In fact, if he didn’t want to get his hair cut while five men pressed him to the ground, why did he grow his hair out?"
This. And it’s a consistent pattern. Here’s a charming story Mitt tells (in Newsmax, that liberal rag) about his first encounter with his future wife:
[Emphasis added.]
Here’s the thing: It may or may not be obvious to the average person that throwing rocks at a horse being ridden across railroad tracks, with or without a saddle, is a dumb and dangerous thing to do. Mitt himself rides, so he definitely would be aware of that. At Cub Scout age? It’s jerk behavior, and somehow I doubt that any and every Cub Scout would choose that as their default reaction, but I’ll give him a pass on that; lots of little boys do jerkish things. But he’s telling the story as an adult, without a whisker of remorse or recognition that it was dumb and dangerous; no, it’s just a charming funny story.
By itself? As irrelevant as Mitt’s defenders insist the haircut story is. As part of an emerging pattern about Romney’s character? Another brick in the wall.
I posted earlier this month about how Mitt comes off like a sociopath to me. This story coming out doesn’t really do anything to dissuade me of that notion.
Indeed.

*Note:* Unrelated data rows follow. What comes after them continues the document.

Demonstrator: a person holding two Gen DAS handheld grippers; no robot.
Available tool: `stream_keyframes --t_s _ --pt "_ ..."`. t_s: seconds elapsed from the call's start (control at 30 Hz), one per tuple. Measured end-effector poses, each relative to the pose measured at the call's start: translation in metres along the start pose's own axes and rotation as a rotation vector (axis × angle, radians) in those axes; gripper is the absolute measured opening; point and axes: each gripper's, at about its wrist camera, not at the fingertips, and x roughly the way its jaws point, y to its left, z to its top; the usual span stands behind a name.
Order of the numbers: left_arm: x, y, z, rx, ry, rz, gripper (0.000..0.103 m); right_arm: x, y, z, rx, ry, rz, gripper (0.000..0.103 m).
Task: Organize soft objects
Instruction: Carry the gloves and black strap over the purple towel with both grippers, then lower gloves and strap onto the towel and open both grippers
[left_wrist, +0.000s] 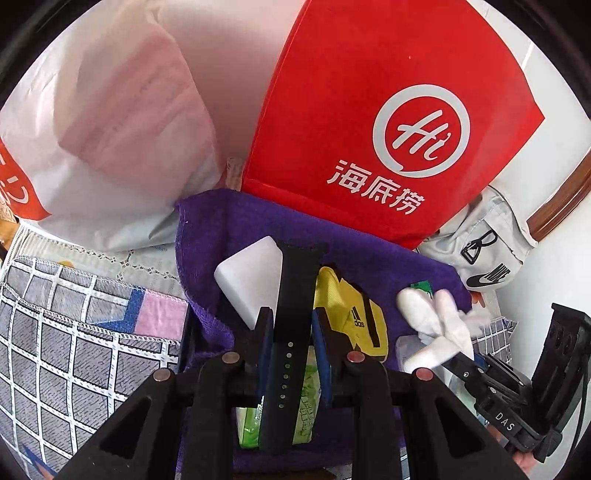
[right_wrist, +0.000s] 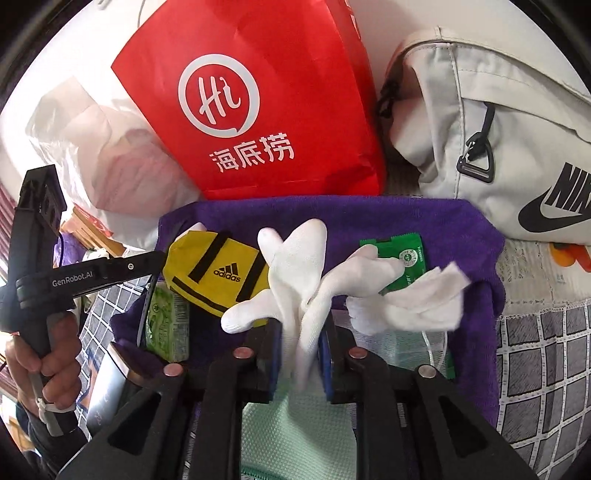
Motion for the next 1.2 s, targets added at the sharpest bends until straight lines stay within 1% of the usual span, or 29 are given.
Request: stream_keyframes --t_s 0.03,0.07,0.13,0.2,0.23,0.27,0.33,0.4,0.5,0.57,0.63,0.67,0.7,0.83,0.9,1.03,1.2 --pt "-0.001 -0.001 0.000 0.001 -0.001 -0.001 0.021 -0.001 0.000 0.000 0.003 -0.004 -0.005 0.029" --pt "-0.002 -0.001 0.000 0.000 -0.002 -0.005 0.021 -0.001 0.000 0.001 0.006 -0.008 -0.012 0.035" --pt "-0.005 -0.001 0.001 -0.001 -0.002 -0.005 0.024 -0.002 0.000 0.001 0.013 -0.019 -0.032 0.041" --pt "-0.008 -0.002 0.001 0.003 -0.004 0.000 0.028 -0.003 -0.002 0.002 0.019 -0.019 -0.038 0.044" --pt "-0.009 -0.003 0.001 0.008 -0.003 0.003 0.028 -0.003 -0.003 0.003 0.023 -0.020 -0.045 0.051" --pt "-0.011 -0.004 0.001 0.010 -0.002 0.005 0.028 -0.004 -0.003 0.002 0.025 -0.026 -0.057 0.056" --pt "-0.013 -0.006 0.001 0.011 0.000 0.005 0.030 -0.007 -0.002 0.002 0.022 -0.037 -0.068 0.056" --pt "-0.017 -0.009 0.001 0.017 -0.001 0.005 0.035 -0.010 0.000 0.002 0.014 -0.041 -0.080 0.058" --pt "-0.027 -0.014 0.000 0.034 -0.008 0.011 0.038 -0.023 0.004 0.001 0.001 -0.056 -0.095 0.059" --pt "-0.037 -0.020 0.000 0.047 -0.015 0.022 0.038 -0.034 0.006 -0.002 0.006 -0.067 -0.097 0.059" --pt "-0.047 -0.025 -0.002 0.055 -0.035 0.020 0.041 -0.045 0.008 -0.008 0.020 -0.076 -0.082 0.059" --pt "-0.053 -0.027 -0.005 0.059 -0.047 0.012 0.044 -0.050 0.009 -0.013 0.021 -0.072 -0.072 0.059" --pt "-0.058 -0.028 -0.009 0.063 -0.051 0.005 0.045 -0.055 0.012 -0.018 0.013 -0.063 -0.069 0.059" --pt "-0.072 -0.035 -0.026 0.084 -0.037 0.004 0.045 -0.072 0.029 -0.044 -0.050 -0.050 -0.106 0.059" --pt "-0.083 -0.037 -0.037 0.094 -0.033 0.014 0.045 -0.080 0.038 -0.058 -0.066 -0.047 -0.106 0.059" --pt "-0.106 -0.039 -0.057 0.108 -0.043 0.024 0.045 -0.093 0.061 -0.088 -0.107 -0.032 -0.076 0.059" --pt "-0.132 -0.031 -0.095 0.125 -0.046 0.043 0.047 -0.104 0.087 -0.126 -0.152 -0.002 -0.031 0.059"
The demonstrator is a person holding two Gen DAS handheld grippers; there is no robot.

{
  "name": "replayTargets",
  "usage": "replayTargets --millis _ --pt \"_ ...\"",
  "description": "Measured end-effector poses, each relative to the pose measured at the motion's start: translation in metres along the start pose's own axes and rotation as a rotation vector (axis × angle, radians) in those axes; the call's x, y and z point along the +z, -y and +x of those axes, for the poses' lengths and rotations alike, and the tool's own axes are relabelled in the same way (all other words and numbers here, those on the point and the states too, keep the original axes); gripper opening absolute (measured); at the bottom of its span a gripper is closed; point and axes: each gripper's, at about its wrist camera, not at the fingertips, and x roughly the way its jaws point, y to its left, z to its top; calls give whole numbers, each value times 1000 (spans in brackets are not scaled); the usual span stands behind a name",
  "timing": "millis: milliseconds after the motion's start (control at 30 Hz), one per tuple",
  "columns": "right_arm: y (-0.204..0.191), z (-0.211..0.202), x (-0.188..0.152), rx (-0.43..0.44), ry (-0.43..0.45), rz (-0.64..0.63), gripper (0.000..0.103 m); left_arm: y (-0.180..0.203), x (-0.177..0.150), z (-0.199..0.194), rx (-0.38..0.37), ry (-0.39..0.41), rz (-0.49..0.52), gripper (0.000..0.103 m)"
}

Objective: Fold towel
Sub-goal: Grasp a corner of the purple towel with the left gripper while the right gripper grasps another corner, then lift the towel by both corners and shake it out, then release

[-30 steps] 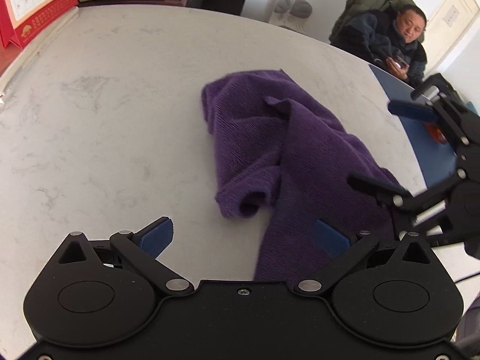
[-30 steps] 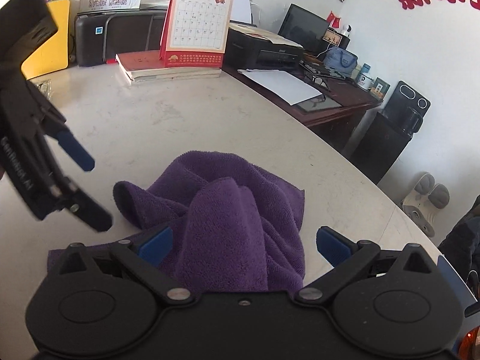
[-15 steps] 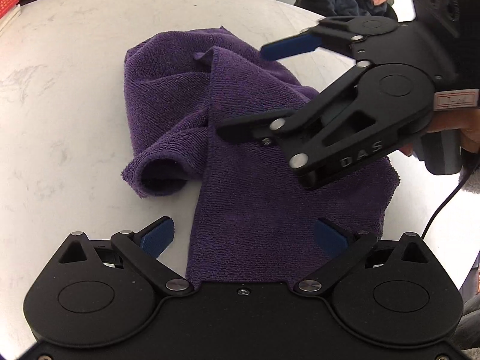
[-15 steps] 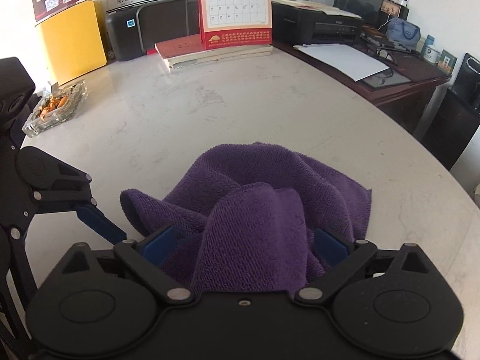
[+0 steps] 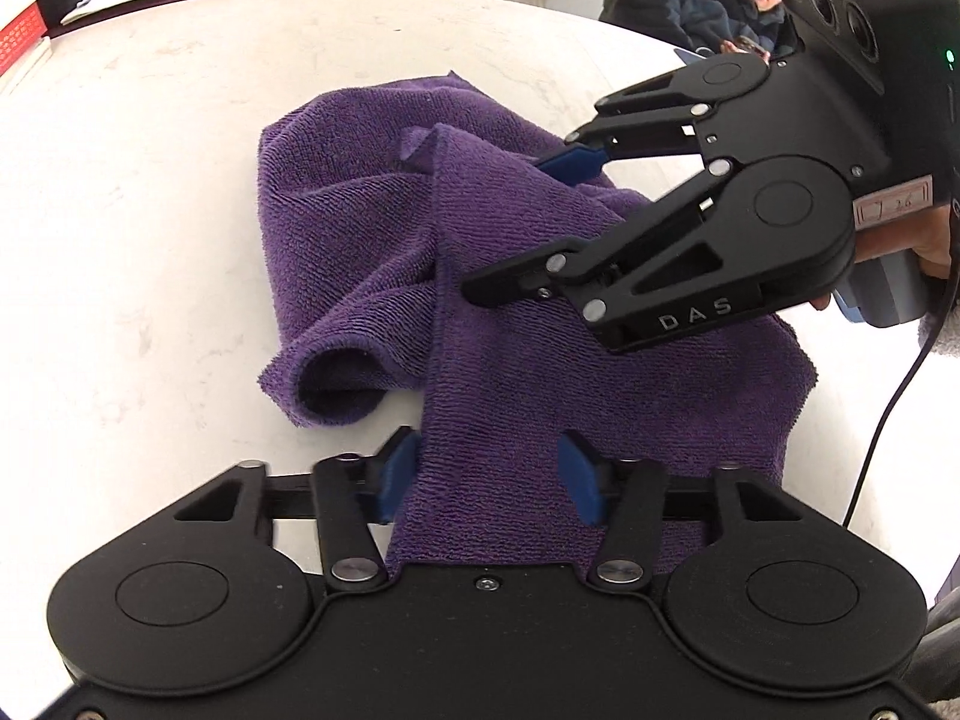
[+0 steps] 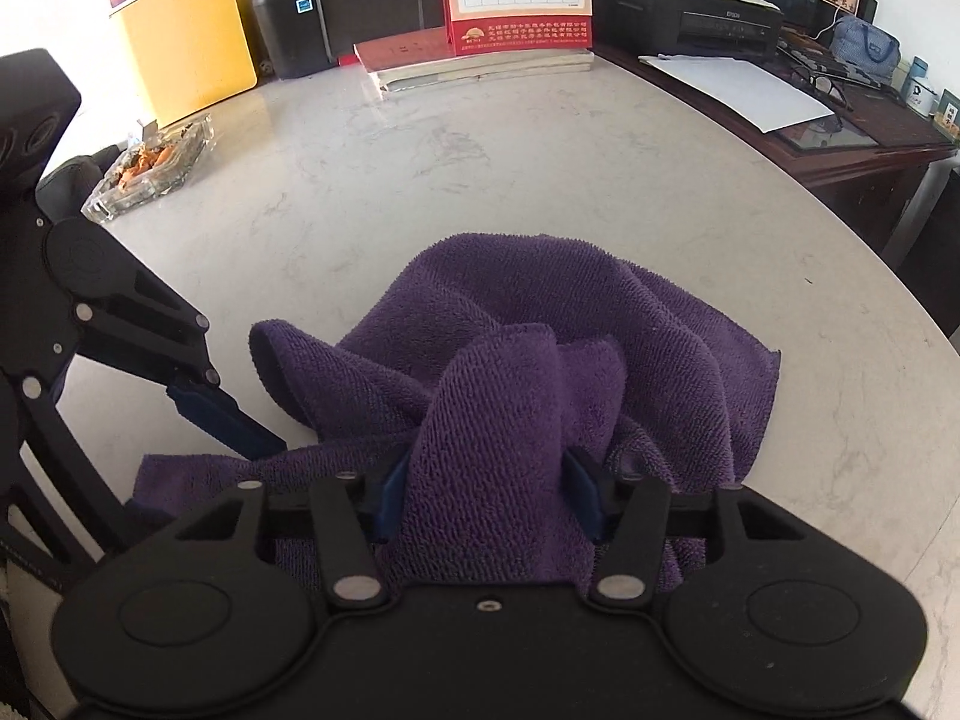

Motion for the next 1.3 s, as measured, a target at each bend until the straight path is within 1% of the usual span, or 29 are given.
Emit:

As has been said, pretty much all of us have done stuff as kids that we are not particularly proud of.
When I tell a story about one of these times, I usually tell it as a cautionary tale, with emphasis on what I learned from it. Mitt seems to tell them as amusing stories, and one gets the impression that he learned nothing from it.
And I’ve known quite a few scouts during my time as a leader. I can’t think of a single one of them who would throw rocks at a horse with a rider on it. And if they did, none of them would think it was an amusing story to tell others about later. They would know that it was wrong.